中日亀沢恭平内野手(27)が17日、名古屋市で契約交渉に臨み、440万円から355%増の年俸2000万円で更改した。3年間のソフトバンク育成を経て、自身初の支配下選手として中日に移籍し、いきなり二塁のレギュラー格を務めた。中日の野手では珍しい大幅昇給率だ。

 「もう少し少ないかと思っていました。使ってくれた監督に感謝したいです。金額というより、1年トータルで1軍にいられて、得たものが大きかった」と謙虚に頭を下げた。開幕1軍入りすると、打率3割を途中までキープする打力をはじめ、走攻守で活躍。難攻不落だったレギュラー荒木を出場数で上回った。全試合で出場選手登録され、最終的に89安打を連ねた。

 満足はしていない。打率は最終的に2割6分台まで下がり、盗塁も9にとどまった。「全てにレベルアップし二塁のレギュラーを取りたい」。シーズン終盤に落ち着いてプレーできるようになり、来季への手応えをつかんだ。「監督に(今季)60盗塁したら秋季キャンプ免除と言われていた。来年は半分の30盗塁を目指します」と現実的な目標を掲げた。

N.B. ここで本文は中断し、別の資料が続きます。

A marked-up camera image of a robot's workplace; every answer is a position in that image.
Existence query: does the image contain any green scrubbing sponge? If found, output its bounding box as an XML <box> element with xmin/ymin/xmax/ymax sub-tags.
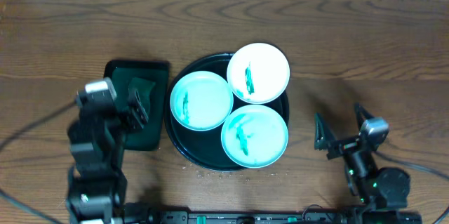
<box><xmin>128</xmin><ymin>77</ymin><xmax>156</xmax><ymax>115</ymax></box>

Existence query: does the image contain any mint plate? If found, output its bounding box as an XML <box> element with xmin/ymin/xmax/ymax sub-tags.
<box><xmin>220</xmin><ymin>105</ymin><xmax>288</xmax><ymax>169</ymax></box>
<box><xmin>169</xmin><ymin>71</ymin><xmax>234</xmax><ymax>131</ymax></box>

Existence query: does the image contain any black rectangular water tray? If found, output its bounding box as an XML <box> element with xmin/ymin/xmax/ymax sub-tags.
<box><xmin>104</xmin><ymin>60</ymin><xmax>169</xmax><ymax>151</ymax></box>

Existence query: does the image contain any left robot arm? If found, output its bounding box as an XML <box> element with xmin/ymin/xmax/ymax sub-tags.
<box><xmin>66</xmin><ymin>77</ymin><xmax>149</xmax><ymax>223</ymax></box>

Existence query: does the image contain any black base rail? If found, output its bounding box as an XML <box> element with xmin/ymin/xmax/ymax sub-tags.
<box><xmin>153</xmin><ymin>209</ymin><xmax>422</xmax><ymax>224</ymax></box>

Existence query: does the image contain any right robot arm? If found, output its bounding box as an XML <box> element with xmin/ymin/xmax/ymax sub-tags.
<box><xmin>314</xmin><ymin>103</ymin><xmax>422</xmax><ymax>223</ymax></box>

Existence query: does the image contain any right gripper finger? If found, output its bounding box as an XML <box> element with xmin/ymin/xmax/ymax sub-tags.
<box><xmin>354</xmin><ymin>103</ymin><xmax>374</xmax><ymax>129</ymax></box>
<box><xmin>314</xmin><ymin>113</ymin><xmax>336</xmax><ymax>150</ymax></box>

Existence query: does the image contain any mint plate front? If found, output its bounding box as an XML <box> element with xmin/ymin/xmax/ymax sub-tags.
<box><xmin>220</xmin><ymin>105</ymin><xmax>288</xmax><ymax>169</ymax></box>

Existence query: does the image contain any round black serving tray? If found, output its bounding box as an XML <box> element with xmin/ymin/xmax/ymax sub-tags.
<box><xmin>163</xmin><ymin>53</ymin><xmax>290</xmax><ymax>173</ymax></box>

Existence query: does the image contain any white plate rear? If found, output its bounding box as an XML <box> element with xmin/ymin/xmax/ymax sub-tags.
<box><xmin>227</xmin><ymin>43</ymin><xmax>290</xmax><ymax>104</ymax></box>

 中日の昇給率では昨年の又吉の376%、一昨年の岡田の417%に続いて3年連続の高い数字。野手では長年レギュラーが固定されてきたため、亀沢のような急に頭角を現す選手が少なかった。「世代交代は確実に進んでいる。88年世代がたくさんいるので僕らを中心にやっていけたらと思っている」。ニュー・ドラゴンズをけん引する決意まで口にしてみせた。【柏原誠】

 ▼亀沢の355%増は、中日野手では07年オフ中村紀洋の733%増以来のアップ率300%超え。中村はセ・リーグ史上最高のアップ率で、前年の600万円から5000万円で更改し、プロ野球史上では3位のアップ率となった。投手では昨オフ、又吉が376%増(840万円から4000万円)。なおプロ野球最高は94年オフのイチロー(オリックス)が記録した900%増で、前年の800万円から8000万円を勝ち取った(金額はすべて推定)。